▸ **Exercise directions**:
One figure is wanted here: how many lines in the entries hold the word "camera".

▸ **Extracted information**:

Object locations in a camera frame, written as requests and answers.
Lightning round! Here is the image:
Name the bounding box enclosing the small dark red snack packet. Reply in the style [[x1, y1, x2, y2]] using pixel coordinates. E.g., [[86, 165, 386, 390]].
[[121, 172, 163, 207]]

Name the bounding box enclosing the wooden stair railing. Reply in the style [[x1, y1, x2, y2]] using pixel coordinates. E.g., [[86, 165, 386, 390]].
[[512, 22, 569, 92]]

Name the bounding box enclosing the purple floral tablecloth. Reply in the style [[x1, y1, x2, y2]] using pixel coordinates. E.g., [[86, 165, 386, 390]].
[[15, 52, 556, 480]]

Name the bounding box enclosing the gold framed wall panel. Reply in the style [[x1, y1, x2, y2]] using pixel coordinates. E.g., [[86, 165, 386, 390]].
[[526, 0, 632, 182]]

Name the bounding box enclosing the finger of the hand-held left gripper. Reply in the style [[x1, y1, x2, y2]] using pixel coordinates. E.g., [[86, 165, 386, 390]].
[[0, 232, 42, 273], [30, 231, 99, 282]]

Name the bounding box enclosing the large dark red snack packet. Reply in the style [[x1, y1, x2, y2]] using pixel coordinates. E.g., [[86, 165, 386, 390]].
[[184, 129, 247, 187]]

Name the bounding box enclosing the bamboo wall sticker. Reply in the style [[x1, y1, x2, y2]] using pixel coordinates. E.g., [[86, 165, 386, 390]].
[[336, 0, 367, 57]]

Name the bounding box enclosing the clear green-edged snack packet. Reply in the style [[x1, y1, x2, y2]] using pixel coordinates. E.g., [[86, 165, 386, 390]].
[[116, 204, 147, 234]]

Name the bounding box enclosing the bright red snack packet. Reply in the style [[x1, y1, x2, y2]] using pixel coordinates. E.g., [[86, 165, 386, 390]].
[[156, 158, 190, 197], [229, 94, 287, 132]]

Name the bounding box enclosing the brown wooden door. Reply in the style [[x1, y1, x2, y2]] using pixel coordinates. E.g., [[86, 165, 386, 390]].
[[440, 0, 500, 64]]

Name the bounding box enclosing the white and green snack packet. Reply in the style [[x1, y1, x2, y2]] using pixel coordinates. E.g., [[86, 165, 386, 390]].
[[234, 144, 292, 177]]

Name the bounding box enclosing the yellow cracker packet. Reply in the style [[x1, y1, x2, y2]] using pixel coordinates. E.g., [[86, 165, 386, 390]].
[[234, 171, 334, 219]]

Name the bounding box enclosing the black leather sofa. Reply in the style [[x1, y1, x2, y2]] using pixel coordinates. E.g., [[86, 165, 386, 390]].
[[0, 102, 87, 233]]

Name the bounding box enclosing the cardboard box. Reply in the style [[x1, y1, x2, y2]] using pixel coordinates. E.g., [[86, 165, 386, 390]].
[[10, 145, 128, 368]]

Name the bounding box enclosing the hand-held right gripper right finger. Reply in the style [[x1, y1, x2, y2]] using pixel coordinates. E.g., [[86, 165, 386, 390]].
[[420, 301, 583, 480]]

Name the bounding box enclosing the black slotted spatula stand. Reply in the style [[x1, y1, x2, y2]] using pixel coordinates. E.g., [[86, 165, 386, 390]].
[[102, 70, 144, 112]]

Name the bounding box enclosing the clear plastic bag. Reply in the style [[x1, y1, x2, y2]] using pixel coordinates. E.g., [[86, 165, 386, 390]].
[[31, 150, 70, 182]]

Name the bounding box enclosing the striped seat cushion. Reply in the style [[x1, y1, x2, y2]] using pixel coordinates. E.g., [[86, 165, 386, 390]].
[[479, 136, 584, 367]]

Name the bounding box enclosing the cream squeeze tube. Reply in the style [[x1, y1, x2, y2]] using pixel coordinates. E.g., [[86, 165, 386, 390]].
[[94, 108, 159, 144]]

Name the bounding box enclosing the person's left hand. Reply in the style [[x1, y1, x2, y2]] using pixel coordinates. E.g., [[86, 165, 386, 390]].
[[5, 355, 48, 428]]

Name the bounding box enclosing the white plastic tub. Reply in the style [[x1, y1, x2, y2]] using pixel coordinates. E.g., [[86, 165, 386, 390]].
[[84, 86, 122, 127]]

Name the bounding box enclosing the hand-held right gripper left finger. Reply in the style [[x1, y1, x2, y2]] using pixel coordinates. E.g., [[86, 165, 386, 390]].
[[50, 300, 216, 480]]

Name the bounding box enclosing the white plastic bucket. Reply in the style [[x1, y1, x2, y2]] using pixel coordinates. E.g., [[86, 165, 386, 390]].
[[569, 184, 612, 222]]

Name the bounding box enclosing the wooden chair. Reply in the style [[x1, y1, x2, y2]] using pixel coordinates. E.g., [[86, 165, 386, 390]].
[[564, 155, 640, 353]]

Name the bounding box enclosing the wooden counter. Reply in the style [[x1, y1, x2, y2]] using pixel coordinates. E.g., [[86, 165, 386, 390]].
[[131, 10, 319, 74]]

---

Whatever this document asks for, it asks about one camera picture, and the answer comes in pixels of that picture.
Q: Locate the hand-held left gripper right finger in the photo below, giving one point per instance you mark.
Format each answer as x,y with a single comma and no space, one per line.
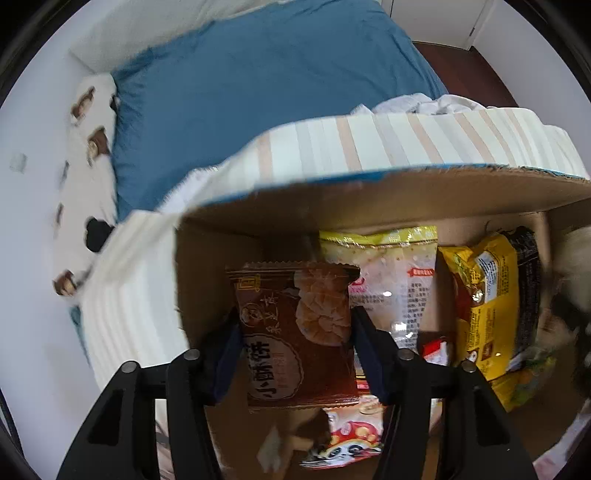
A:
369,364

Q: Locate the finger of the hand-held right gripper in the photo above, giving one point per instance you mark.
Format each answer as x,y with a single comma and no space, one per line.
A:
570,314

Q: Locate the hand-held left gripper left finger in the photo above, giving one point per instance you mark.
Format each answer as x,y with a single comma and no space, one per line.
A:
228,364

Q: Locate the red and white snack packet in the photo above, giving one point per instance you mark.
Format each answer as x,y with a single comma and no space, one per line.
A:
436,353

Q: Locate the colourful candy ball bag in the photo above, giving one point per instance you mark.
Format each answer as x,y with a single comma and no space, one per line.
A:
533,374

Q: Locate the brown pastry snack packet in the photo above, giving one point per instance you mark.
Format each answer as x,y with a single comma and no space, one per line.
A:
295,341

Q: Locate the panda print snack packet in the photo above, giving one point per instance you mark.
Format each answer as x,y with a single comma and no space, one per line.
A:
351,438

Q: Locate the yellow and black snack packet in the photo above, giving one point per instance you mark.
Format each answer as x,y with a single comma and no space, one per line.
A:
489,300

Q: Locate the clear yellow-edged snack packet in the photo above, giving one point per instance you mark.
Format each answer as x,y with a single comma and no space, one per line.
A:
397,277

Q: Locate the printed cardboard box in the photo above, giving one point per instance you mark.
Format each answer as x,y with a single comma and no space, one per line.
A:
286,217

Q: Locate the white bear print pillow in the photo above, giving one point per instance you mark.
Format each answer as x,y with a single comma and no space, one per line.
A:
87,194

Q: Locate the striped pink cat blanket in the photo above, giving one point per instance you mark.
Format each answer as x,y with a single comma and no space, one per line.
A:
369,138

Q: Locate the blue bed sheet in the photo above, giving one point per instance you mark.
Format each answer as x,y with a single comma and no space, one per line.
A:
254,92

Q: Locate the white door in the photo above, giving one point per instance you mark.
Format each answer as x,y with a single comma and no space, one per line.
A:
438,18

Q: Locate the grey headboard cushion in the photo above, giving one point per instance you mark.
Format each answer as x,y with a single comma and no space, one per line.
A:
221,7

▸ **Answer to this task**:
2